*TASK GOAL:*
Write out the listing exactly as it is given.

======

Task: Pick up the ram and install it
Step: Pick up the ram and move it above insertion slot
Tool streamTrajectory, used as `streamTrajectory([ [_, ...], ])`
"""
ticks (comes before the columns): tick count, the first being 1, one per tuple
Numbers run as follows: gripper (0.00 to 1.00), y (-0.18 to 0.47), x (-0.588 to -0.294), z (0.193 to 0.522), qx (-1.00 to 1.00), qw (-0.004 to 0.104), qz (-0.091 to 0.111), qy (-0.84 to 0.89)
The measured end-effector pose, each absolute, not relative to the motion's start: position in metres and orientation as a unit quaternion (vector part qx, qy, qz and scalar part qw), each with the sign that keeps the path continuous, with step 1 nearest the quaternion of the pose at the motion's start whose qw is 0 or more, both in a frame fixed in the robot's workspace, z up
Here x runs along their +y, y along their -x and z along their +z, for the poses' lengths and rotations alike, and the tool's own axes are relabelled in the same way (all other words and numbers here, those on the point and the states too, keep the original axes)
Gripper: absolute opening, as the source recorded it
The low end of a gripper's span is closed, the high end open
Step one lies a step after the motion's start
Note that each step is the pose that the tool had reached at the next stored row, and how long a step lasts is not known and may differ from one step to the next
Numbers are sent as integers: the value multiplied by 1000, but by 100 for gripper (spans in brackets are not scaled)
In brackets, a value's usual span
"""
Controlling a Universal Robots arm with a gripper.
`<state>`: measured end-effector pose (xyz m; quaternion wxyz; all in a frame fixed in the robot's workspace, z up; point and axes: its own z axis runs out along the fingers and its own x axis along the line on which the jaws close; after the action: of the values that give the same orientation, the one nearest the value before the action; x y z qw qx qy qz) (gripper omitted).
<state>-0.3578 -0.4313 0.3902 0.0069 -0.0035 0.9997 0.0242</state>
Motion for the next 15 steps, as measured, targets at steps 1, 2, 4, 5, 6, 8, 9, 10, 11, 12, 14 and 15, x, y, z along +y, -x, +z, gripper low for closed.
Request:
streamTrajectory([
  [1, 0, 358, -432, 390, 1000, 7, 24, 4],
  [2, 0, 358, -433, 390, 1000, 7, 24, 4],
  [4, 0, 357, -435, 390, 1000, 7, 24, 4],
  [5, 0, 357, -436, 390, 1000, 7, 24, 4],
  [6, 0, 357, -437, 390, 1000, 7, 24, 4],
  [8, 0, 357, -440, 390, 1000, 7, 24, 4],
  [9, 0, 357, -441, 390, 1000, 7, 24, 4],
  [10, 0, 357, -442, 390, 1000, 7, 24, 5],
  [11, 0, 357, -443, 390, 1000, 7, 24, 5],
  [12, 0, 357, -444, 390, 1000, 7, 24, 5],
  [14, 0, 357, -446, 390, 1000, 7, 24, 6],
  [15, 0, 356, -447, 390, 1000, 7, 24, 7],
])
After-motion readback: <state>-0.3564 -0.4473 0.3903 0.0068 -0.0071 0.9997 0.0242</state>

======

*TASK ANSWER:*
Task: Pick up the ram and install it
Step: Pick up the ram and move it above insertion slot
Tool streamTrajectory, used as `streamTrajectory([ [_, ...], ])`
"""
ticks (comes before the columns): tick count, the first being 1, one per tuple
Numbers run as follows: gripper (0.00 to 1.00), y (-0.18 to 0.47), x (-0.588 to -0.294), z (0.193 to 0.522), qx (-1.00 to 1.00), qw (-0.004 to 0.104), qz (-0.091 to 0.111), qy (-0.84 to 0.89)
The measured end-effector pose, each absolute, not relative to the motion's start: position in metres and orientation as a unit quaternion (vector part qx, qy, qz and scalar part qw), each with the sign that keeps the path continuous, with step 1 nearest the quaternion of the pose at the motion's start whose qw is 0 or more, both in a frame fixed in the robot's workspace, z up
Here x runs along their +y, y along their -x and z along their +z, for the poses' lengths and rotations alike, and the tool's own axes are relabelled in the same way (all other words and numbers here, those on the point and the states too, keep the original axes)
Gripper: absolute opening, as the source recorded it
The low end of a gripper's span is closed, the high end open
Step one lies a step after the motion's start
Note that each step is the pose that the tool had reached at the next stored row, and how long a step lasts is not known and may differ from one step to the next
Numbers are sent as integers: the value multiplied by 1000, but by 100 for gripper (spans in brackets are not scaled)
In brackets, a value's usual span
"""
Controlling a Universal Robots arm with a gripper.
`<state>`: measured end-effector pose (xyz m; quaternion wxyz; all in a frame fixed in the robot's workspace, z up; point and axes: its own z axis runs out along the fingers and its own x axis along the line on which the jaws close; after the action: of the values that give the same orientation, the one nearest the value before the action; x y z qw qx qy qz) (gripper omitted).
<state>-0.3578 -0.4313 0.3902 0.0069 -0.0035 0.9997 0.0242</state>
Motion for the next 15 steps, as measured, targets at steps 1, 2, 4, 5, 6, 8, 9, 10, 11, 12, 14 and 15, x, y, z along +y, -x, +z, gripper low for closed.
Request:
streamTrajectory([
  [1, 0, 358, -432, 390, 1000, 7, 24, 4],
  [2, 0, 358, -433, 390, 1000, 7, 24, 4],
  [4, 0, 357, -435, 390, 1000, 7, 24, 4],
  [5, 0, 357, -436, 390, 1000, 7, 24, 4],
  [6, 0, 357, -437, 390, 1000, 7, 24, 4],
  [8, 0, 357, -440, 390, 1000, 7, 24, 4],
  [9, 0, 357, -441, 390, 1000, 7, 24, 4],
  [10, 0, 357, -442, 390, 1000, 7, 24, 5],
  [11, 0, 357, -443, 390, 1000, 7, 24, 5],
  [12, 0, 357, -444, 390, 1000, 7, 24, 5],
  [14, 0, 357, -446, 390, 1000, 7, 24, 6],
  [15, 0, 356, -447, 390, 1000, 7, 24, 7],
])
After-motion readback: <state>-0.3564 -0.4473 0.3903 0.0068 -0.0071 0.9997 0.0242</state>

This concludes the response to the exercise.